The Human Immune System
Nature of the Immune System
The immune system is a network of cells, tissues and organs dispersed throughout the body and charged with the task of defending the body against invading organisms. Any invading organism or foreign substance that evokes an immune response is called an antigen. Antigens can be bacteria, fungi, viruses or parasites. Under normal circumstances, the immune system can distinguish between the cells of your body, called "self" cells, and nonself substances such as bacteria and viruses. According to the National Cancer Institute, this distinction can be made because the cells of your body contain surface proteins that tell the immune system the cells belong there.
Allergies and Autoimmune Diseases
Sometimes the immune system erroneously launches an attack on the body's own cells, says the National Institute of Allergy and Infectious Diseases. This is called an autoimmune response, and probably has its roots in some type of genetic defect. Autoimmune responses are the cause of diabetes and some forms of arthritis, and therefore these diseases are referred to as autoimmune diseases.
Allergies arise when the immune system mistakenly attacks a harmless foreign substance like ragweed pollen. Antigens like pollen that give rise to an allergic response are called allergens.
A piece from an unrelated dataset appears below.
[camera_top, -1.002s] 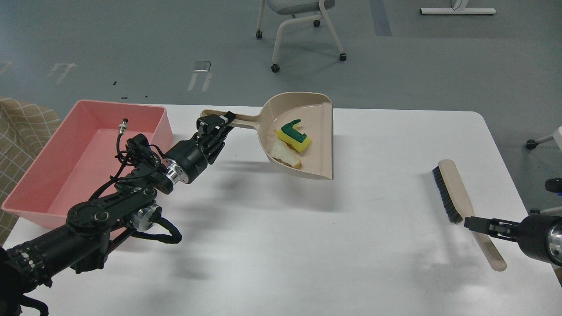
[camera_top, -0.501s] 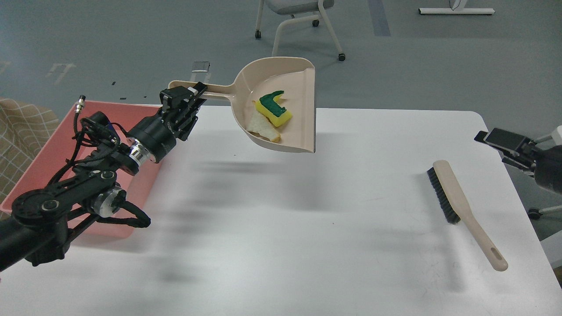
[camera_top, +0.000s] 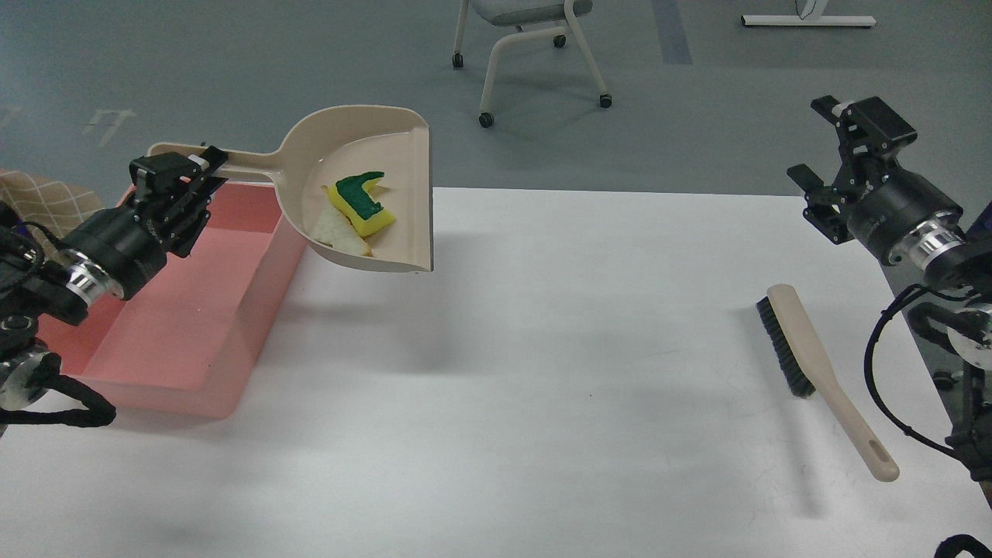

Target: Sweep and dump garbage into bin

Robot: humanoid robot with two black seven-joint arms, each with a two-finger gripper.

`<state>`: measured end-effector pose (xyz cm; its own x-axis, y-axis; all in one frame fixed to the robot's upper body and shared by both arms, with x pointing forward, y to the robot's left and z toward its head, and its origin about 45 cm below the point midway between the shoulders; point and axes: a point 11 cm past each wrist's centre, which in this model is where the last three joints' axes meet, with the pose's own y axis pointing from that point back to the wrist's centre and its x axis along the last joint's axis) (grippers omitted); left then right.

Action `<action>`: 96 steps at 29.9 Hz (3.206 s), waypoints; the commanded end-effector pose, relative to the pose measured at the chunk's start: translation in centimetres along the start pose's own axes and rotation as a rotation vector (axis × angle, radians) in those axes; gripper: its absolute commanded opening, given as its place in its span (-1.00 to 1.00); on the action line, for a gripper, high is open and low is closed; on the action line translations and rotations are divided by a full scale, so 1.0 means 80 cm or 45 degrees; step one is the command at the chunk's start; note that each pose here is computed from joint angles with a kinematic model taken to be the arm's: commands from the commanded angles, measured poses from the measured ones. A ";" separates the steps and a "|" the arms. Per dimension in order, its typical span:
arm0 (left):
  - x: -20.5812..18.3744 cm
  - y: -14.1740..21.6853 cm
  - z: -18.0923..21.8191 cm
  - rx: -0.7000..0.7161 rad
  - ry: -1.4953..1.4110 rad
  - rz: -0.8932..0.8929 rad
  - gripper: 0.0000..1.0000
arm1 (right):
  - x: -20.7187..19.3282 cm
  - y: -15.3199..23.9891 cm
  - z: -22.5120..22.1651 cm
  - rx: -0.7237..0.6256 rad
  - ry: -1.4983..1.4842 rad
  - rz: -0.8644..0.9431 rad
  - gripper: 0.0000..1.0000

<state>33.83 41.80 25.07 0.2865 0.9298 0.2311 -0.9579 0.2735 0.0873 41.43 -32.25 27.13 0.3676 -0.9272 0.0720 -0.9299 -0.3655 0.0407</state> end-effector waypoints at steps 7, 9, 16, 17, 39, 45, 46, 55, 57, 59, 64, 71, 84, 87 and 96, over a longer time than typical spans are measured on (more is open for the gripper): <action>0.058 0.034 0.022 0.051 -0.025 0.119 -0.64 | -0.026 -0.040 0.011 0.133 -0.174 -0.017 0.96; 0.061 0.040 0.019 0.068 -0.026 0.118 -0.64 | -0.023 -0.039 0.019 0.113 -0.184 -0.009 0.96; 0.075 0.059 0.007 0.130 -0.023 0.157 -0.64 | -0.015 -0.037 0.030 0.093 -0.231 0.013 0.98; 0.078 0.061 0.009 0.133 -0.033 0.162 -0.64 | -0.015 -0.037 0.030 0.093 -0.232 0.013 0.98; 0.215 0.162 0.053 0.369 -0.203 0.175 -0.63 | -0.013 -0.029 0.040 0.092 -0.283 0.024 0.98; 0.208 0.152 0.064 0.431 -0.422 0.053 -0.64 | -0.012 -0.026 0.039 0.112 -0.323 0.029 0.98; 0.209 0.151 0.068 0.436 -0.457 0.041 -0.63 | -0.011 -0.024 0.042 0.108 -0.326 0.032 0.98; 0.212 0.129 0.109 0.434 -0.769 -0.058 -0.63 | 0.001 -0.009 0.052 0.118 -0.400 0.062 0.98; 0.215 0.124 0.130 0.413 -0.845 -0.063 -0.63 | 0.005 -0.006 0.052 0.115 -0.390 0.068 0.98; 0.213 0.118 0.152 0.397 -0.953 -0.092 -0.63 | 0.005 -0.005 0.053 0.119 -0.391 0.070 0.98; 0.208 0.109 0.173 0.348 -1.011 -0.101 -0.63 | 0.005 -0.005 0.050 0.140 -0.391 0.071 0.98; 0.186 0.084 0.162 0.277 -0.958 -0.150 -0.63 | 0.005 -0.005 0.044 0.155 -0.378 0.067 0.98; 0.113 0.033 0.177 -0.078 -0.469 -0.158 -0.63 | 0.019 0.016 0.029 0.177 -0.306 0.069 0.98; 0.080 0.007 0.153 -0.124 -0.378 -0.194 -0.53 | 0.020 0.016 0.028 0.178 -0.302 0.069 0.98; -0.063 -0.082 0.052 -0.185 0.003 -0.193 -0.35 | 0.019 -0.003 0.000 0.235 -0.288 0.048 0.98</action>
<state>38.22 37.97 29.80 0.3997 0.8651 0.3032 -0.9062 0.4226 -0.0112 41.55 -34.11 26.13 0.3271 -0.9310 -0.1617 -0.9432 -0.3110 -0.1171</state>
Components of the Immune System
The cells of the immune system arise from stem cells manufactured in the bone marrow, and include several types of white blood cells:
T-Lymphocytes (T-cells)--These are white blood cells that mature in the thymus, a small organ behind the breastbone. T-cells are capable of attacking foreign cells, cancer cells and cells infected with a virus.
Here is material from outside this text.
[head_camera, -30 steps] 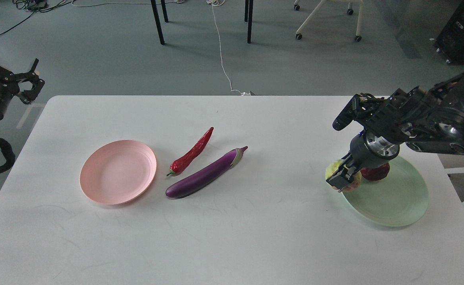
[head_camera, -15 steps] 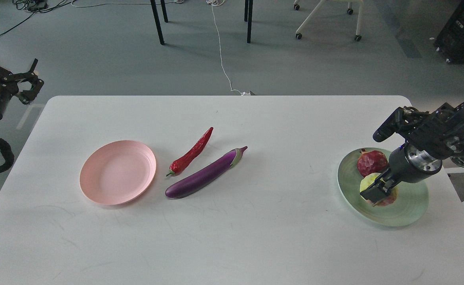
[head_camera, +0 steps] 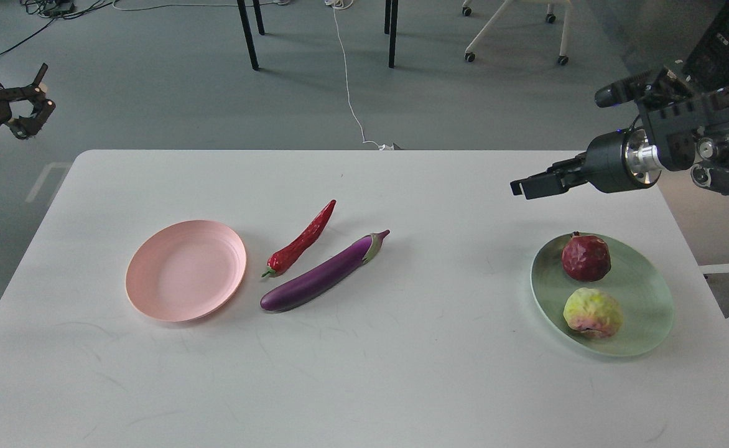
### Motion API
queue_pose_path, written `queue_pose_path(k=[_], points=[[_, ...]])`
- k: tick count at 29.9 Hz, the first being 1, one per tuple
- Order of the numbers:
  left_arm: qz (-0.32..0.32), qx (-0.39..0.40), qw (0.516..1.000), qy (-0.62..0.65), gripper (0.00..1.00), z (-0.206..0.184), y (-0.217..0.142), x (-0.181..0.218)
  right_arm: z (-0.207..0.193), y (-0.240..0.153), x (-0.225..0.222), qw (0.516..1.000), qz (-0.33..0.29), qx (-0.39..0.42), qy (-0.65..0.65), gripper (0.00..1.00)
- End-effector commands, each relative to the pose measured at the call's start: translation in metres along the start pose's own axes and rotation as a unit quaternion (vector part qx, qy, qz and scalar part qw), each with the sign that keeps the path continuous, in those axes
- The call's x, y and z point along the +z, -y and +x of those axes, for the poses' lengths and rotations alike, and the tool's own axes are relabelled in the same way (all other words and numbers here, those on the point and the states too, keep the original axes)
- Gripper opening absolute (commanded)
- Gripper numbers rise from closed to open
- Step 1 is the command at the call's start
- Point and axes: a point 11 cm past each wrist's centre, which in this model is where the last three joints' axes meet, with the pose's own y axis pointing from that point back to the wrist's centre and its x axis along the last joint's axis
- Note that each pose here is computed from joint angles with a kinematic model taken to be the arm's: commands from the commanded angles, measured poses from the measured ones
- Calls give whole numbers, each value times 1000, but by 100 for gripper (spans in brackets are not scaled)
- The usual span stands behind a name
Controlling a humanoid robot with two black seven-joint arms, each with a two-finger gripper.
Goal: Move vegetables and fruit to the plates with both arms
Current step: 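Raise the right gripper away from the plate, then reach the left hand to the red chili pepper and grasp it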
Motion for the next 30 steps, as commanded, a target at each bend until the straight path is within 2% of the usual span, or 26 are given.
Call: queue_pose_path(k=[1,5,9,11,15,17,23,26,30], points=[[23,-56,994,88,98,-28,7,4,24,5,0,994,29,83,62,98],[42,-100,983,144,98,-51,10,-2,52,6,4,972,61,185,130,98],[87,-143,959,228,98,-66,9,-25,53,13,0,927,124,259,243,98],[103,-173,934,295,98,-78,15,-34,48,12,5,901,143,287,293,98],[119,-249,884,378,98,-123,28,-83,29,8,25,838,167,332,399,98],[125,-268,859,417,98,-131,28,-98,20,5,36,799,179,354,453,98],[148,-329,777,516,97,-154,16,-148,-12,0,62,668,212,393,595,99],[147,-353,729,567,97,-163,4,-172,-39,1,72,606,233,379,659,99],[155,-403,638,637,93,-167,-17,-205,-68,0,74,547,278,353,706,99]])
B-Lymphocytes--White blood cells that differentiate into plasma cells which can produce antibodies to fight off invading antigens.
Neutrophils--White blood cells that contain potent chemicals in granules inside the cell. They can ingest microbes and destroy them with these chemicals.
Eosinophils and Basophils--White blood cells that can destroy invading organisms by spraying them with potent chemicals.
Besides the cells, another component of the immune system is the lymphatic system which is a network of nodes and vessels that runs throughout the body. T-cells, B-lymphocytes and plasma cells gather in various compartments inside the nodes where these immune cells encounter antigens which enter the nodes through the lymphatic vessels. There are clusters of nodes in the neck, armpits, abdomen and groin. When you get a bacterial or viral infection, you may notice swelling of the lymph nodes in the neck just under the lower jaw.
In addition to the thymus, the bone marrow and the lymphatic nodes and vessels, the immune system includes several other organs located at different points in the body, according to the Ohio State University Medical Center:
Adenoids--Two glands situated at the back of the nasal passages. They trap bacteria and viruses coming into the nose.
Tonsils--Two node-like glands at the back of the throat that trap bacteria and viruses coming into the body through the mouth.
Appendix--A finger-shaped pouch attached to the large intestine and located in the lower right area of the abdomen.
Spleen--An organ located above the stomach and under the ribs on the left side of the body. It is a storage place for white blood cells, and fights the bacteria that cause pneumonia and meningitis.
Cancers Affecting the Immune System
Cancers affecting the cells of the immune system are named based on the type of immune cell that is proliferating abnormally. For example, lymphocytic leukemia is a cancer involving abnormal growth of the lymphocytes. The disease can progress slowly (chronic lymphocytic leukemia) or it can develop quickly (acute lymphocytic leukemia). Myelogenous leukemia is an abnormal proliferation of the granulocytes, the general term for neutrophils, basophils and eosinophils. Once again, this disease can be chronic or acute. Multiple myeloma is an immune system cancer that causes the plasma cells to multiply in an abnormal, uncontrolled way. Since plasma cells make proteins called antibodies, multiple myeloma leads to high levels of protein in the blood.